### EXTRACTED DATA

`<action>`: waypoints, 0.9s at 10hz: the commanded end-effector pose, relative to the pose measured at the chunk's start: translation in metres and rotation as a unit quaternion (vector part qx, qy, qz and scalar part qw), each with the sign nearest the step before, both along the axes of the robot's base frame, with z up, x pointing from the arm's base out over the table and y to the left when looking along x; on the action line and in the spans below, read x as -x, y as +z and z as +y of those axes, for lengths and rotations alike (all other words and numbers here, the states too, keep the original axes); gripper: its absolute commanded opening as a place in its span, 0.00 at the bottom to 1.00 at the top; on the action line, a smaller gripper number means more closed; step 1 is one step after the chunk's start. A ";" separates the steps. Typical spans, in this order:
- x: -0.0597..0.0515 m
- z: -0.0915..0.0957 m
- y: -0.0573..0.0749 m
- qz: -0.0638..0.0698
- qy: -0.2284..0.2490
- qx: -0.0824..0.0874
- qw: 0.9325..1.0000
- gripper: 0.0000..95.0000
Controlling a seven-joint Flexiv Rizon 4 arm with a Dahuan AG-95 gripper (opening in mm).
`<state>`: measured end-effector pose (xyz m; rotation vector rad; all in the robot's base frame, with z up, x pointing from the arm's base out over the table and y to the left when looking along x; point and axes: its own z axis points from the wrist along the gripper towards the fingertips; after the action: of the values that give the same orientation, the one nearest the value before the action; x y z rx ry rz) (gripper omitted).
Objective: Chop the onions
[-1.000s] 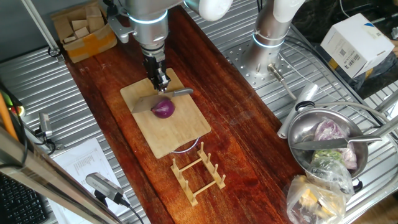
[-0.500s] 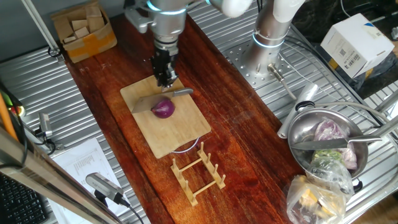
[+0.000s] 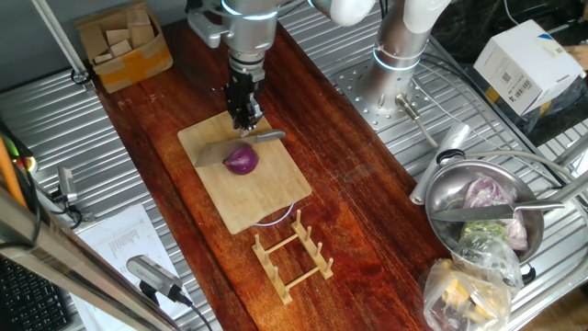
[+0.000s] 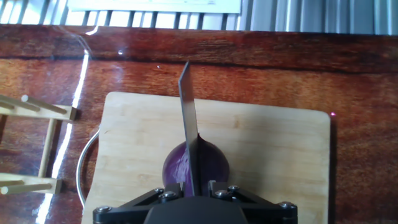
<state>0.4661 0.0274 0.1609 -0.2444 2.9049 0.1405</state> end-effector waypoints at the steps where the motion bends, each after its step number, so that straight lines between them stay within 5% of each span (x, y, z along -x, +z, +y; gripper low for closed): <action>1: 0.003 -0.001 0.001 -0.014 0.009 0.006 1.000 0.20; 9: 0.001 -0.003 -0.006 -0.011 0.007 0.010 1.000 0.20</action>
<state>0.4641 0.0239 0.1554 -0.2685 2.8825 0.1139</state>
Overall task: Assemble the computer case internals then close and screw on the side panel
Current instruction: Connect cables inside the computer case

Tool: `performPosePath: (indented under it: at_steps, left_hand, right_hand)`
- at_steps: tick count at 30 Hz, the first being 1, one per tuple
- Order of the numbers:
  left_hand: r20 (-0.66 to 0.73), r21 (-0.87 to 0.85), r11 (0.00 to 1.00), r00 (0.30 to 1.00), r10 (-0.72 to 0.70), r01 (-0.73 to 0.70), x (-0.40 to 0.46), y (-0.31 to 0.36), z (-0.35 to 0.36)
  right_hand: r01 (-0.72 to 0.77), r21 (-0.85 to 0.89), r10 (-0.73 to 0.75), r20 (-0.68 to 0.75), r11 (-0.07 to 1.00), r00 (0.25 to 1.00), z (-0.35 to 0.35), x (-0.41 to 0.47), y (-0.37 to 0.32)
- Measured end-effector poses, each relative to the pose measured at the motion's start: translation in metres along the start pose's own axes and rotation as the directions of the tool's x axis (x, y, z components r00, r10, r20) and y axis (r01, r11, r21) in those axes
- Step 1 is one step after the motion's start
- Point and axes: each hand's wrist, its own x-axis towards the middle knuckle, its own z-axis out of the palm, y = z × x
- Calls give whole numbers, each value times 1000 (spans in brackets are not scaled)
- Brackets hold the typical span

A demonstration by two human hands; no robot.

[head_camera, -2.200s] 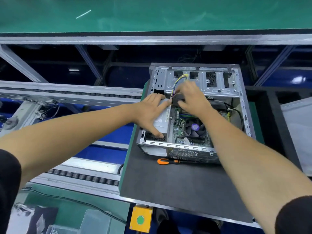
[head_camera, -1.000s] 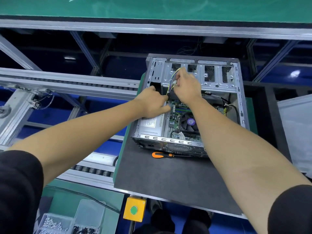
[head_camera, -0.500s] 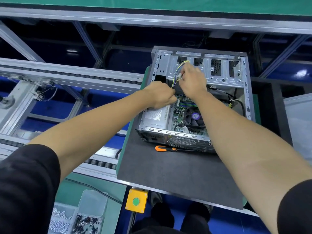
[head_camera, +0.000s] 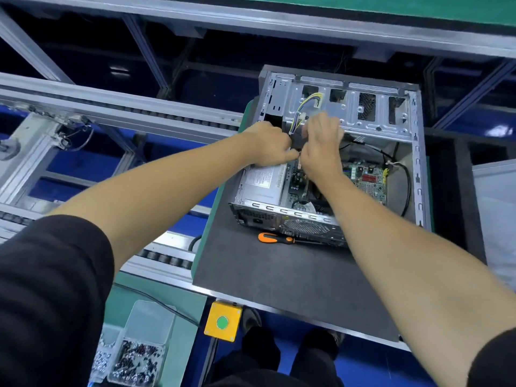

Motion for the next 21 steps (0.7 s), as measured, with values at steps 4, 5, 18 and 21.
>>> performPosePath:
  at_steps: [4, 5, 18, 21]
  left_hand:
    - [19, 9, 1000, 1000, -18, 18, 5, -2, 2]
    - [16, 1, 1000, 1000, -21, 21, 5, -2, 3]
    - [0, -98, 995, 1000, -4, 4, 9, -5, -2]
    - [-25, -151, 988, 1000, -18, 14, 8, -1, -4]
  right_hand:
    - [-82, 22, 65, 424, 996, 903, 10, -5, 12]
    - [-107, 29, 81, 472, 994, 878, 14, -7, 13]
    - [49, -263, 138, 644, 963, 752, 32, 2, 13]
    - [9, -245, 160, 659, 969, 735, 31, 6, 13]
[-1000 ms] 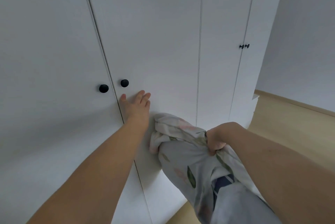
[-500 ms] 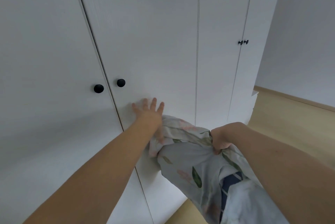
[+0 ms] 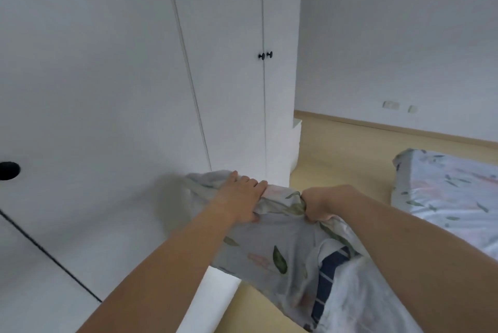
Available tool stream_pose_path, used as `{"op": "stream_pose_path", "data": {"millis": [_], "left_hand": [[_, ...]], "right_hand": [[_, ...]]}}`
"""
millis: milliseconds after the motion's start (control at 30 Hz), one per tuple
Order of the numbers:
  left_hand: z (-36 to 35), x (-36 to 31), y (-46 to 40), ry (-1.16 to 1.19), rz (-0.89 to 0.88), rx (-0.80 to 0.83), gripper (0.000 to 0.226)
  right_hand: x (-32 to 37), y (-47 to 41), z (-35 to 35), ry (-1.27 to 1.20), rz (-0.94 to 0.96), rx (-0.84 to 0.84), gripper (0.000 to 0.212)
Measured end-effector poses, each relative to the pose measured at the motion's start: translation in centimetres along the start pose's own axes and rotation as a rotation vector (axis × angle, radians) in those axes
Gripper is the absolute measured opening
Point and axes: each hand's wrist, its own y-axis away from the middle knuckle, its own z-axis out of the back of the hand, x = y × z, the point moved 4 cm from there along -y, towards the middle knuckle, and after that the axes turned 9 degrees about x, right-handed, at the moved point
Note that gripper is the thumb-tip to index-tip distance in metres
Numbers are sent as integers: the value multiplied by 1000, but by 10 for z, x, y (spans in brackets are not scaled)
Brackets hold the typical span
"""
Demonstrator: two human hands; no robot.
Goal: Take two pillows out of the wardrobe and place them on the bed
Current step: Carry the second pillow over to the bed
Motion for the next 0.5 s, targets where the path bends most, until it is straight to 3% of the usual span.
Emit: {"op": "stream_pose_path", "data": {"millis": [133, 267, 500], "left_hand": [[34, -53, -61, 17, -159, -83, 49], [80, -111, -120, 16, -295, -49, 30], [167, -180, -213, -40, -358, -129, 22]], "right_hand": [[-80, 9, -3, -104, -94, -41, 14], [-165, 25, -4, -223, -183, -120, 22], [-286, 62, 26, -236, -311, -320, 9]]}}
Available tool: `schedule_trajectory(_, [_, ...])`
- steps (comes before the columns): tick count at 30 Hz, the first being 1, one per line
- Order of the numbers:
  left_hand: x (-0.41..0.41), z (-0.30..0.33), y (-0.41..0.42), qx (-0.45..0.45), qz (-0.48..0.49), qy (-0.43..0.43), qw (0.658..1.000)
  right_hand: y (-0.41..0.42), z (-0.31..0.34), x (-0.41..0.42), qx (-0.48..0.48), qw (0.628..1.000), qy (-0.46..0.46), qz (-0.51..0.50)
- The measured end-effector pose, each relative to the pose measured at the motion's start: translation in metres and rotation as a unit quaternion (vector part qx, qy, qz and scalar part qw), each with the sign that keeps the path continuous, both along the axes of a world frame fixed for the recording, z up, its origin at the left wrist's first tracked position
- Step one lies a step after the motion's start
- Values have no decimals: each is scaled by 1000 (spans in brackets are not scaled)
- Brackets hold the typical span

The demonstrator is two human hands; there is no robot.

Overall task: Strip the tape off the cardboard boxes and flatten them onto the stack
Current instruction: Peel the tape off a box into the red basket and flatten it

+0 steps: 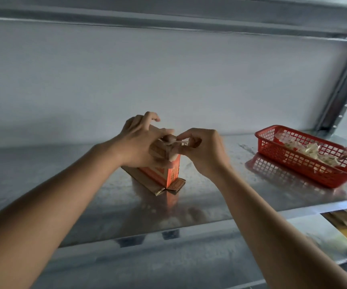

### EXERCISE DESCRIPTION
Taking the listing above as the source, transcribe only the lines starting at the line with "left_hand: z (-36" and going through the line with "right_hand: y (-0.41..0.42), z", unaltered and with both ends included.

### YOUR RESPONSE
  left_hand: z (-36 to 35), x (-36 to 31), y (-46 to 40), ry (-1.16 to 1.19), rz (-0.89 to 0.88), rx (-0.80 to 0.83), gripper (0.000 to 0.226)
  right_hand: x (-32 to 37), y (-47 to 41), z (-35 to 35), ry (-1.27 to 1.20), rz (-0.94 to 0.96), rx (-0.84 to 0.84), gripper (0.000 to 0.212)
Measured end-effector poses, each relative to the pose measured at the motion's start: translation in centimetres along the start pose's own axes and rotation as a rotation vector (axis × angle, radians) in those axes
Gripper is the absolute measured opening
Point and axes: each hand's wrist, its own y-axis away from the middle knuckle, its own z-axis out of the back of the hand, x = y × z, the point moved 4 cm from there along -y, towards the middle knuckle, and after that the axes turned 9 degrees about x, right-handed, at the moved point
Note that gripper is the thumb-tip to index-tip distance in metres
Numbers are sent as integers: the value multiplied by 1000, but by 10 for z, x, y (spans in brackets are not scaled)
Brackets hold the typical span
"""
Demonstrator: two human hands; no robot.
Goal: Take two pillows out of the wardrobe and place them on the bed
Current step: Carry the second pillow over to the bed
Motion for the next 0.5 s, targets where the path bends most, until it is straight to 3% of the usual span.
Emit: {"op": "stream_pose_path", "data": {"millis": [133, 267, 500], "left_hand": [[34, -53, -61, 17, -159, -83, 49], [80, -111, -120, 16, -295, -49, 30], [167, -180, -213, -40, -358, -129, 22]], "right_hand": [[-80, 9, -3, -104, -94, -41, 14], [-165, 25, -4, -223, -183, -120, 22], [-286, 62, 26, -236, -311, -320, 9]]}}
Available tool: `schedule_trajectory(_, [_, ...])`
- steps (comes before the columns): tick count at 30 Hz, the first being 1, one per line
- Order of the numbers:
  left_hand: x (-0.41..0.41), z (-0.30..0.33), y (-0.41..0.42), qx (-0.45..0.45), qz (-0.48..0.49), qy (-0.43..0.43), qw (0.658..1.000)
  right_hand: y (-0.41..0.42), z (-0.31..0.34), x (-0.41..0.42), qx (-0.48..0.48), qw (0.628..1.000), qy (-0.46..0.46), qz (-0.51..0.50)

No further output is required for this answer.